• TASK DIRECTIONS
Up to and including the line containing "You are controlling", please reproduce the lines of the listing below, starting from the top.

□ □ □ □ □ □ □

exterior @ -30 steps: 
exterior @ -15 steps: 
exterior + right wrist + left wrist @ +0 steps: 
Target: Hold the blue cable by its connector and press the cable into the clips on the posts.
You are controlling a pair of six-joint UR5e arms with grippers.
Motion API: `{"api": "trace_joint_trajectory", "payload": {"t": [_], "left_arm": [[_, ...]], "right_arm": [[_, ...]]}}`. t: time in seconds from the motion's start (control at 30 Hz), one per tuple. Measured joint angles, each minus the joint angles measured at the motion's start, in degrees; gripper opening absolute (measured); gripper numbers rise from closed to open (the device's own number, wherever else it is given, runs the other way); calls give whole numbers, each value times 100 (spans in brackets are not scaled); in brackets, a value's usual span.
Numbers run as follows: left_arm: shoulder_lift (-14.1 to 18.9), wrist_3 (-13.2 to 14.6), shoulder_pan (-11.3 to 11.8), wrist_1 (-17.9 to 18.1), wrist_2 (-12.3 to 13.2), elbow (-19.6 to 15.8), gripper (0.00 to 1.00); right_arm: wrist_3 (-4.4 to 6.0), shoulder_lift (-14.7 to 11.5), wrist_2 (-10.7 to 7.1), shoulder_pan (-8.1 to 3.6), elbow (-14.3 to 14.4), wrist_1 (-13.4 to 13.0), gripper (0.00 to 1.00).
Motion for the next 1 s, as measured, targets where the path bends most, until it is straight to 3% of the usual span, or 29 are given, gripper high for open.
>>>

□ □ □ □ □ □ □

• SOLUTION FOR THIS EXERCISE
exterior @ -30 steps: 
exterior @ -15 steps: 
exterior + right wrist + left wrist @ +0 steps: 
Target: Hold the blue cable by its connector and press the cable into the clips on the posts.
You are controlling a pair of six-joint UR5e arms with grippers.

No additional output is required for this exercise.